Remembering all too well the day he’d had to disarm a loyal follower of some obscure religion as he planned to save the world by killing the rock star he’d been guarding, he began absently rubbing at his left thigh, the site of his wound. “No,” he answered lightly, “but it throbs like hell in warning every time you tell me I’m going to have a simple assignment because you have a hot date and need me to fill in.”

“Yeah, like you’re hating every minute of this,” Grady replied, laughing. Then he became serious again. “Give me three days before you call again, and call me at home, all right? That’s for the easy stuff, like tracing a partial license plate without first asking ‘Mother may I.’ The rest is going to take longer, if you’re looking for what I think you’re looking for. It’s always harder to find buried stuff, and these people really know how to burrow in deep.”

Quinn heard Shelby’s door open and close, looked at his wristwatch, and swore. “Damn it, I’ve got to go. No more than a week, Grady, okay?”

He pulled on his sneakers and managed to catch up with Shelby by the time she’d reached the pavement, then turned and headed toward Tony’s. “How are you doing?” he asked, falling into step beside her.

“Did you go to the police station?” she asked, looking at him levelly with a lack of expression in her eyes that he’d hoped never to see again. “What did the officer say?”

He hadn’t gone to the police.

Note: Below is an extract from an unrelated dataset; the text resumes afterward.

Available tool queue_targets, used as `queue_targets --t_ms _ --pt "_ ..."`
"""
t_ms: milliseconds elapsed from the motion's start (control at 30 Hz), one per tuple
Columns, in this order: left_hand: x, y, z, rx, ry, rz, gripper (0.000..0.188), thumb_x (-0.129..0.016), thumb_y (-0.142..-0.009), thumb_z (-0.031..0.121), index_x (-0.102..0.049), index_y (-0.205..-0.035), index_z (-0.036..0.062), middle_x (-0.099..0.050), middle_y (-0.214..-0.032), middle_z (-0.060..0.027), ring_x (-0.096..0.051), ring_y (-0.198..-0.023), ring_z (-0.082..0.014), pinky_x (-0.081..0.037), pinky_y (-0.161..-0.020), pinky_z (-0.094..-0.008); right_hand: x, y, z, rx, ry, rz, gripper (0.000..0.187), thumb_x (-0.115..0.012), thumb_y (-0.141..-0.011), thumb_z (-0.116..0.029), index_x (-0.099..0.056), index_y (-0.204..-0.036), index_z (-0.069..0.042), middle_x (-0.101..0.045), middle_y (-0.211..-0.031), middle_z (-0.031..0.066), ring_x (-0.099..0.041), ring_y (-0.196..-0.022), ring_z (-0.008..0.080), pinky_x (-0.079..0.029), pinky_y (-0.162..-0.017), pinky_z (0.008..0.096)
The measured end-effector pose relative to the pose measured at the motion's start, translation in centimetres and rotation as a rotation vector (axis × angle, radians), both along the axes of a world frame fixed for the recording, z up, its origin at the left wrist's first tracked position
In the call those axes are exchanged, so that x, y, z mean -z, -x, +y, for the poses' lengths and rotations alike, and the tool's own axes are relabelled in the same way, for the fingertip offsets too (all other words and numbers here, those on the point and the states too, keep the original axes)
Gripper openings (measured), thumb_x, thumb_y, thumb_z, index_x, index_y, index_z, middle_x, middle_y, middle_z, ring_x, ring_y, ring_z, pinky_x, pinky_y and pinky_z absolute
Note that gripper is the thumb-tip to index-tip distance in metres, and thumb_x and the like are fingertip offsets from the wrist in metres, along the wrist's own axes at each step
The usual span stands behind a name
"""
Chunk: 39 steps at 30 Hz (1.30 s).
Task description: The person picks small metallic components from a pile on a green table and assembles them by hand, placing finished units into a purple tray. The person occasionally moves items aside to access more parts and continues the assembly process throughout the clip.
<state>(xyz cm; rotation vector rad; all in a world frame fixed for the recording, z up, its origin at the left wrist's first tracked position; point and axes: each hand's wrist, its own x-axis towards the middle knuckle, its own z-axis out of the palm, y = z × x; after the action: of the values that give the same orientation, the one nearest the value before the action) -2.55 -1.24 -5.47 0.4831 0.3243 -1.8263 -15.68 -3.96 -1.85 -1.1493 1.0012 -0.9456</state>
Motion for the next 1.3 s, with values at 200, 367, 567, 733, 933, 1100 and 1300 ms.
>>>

Going to the police would only muddy the waters. He knew that. Hell, Shelby knew that, considering she was trying to keep her identity a secret. Was that it? She was worried about the police? “Nothing much, just that he’d have the part-time officer make more drive-bys for the next couple of days. In the meantime he asked us not to say anything to anybody, that it was probably an isolated incident. I take it he doesn’t want to alarm the populace.”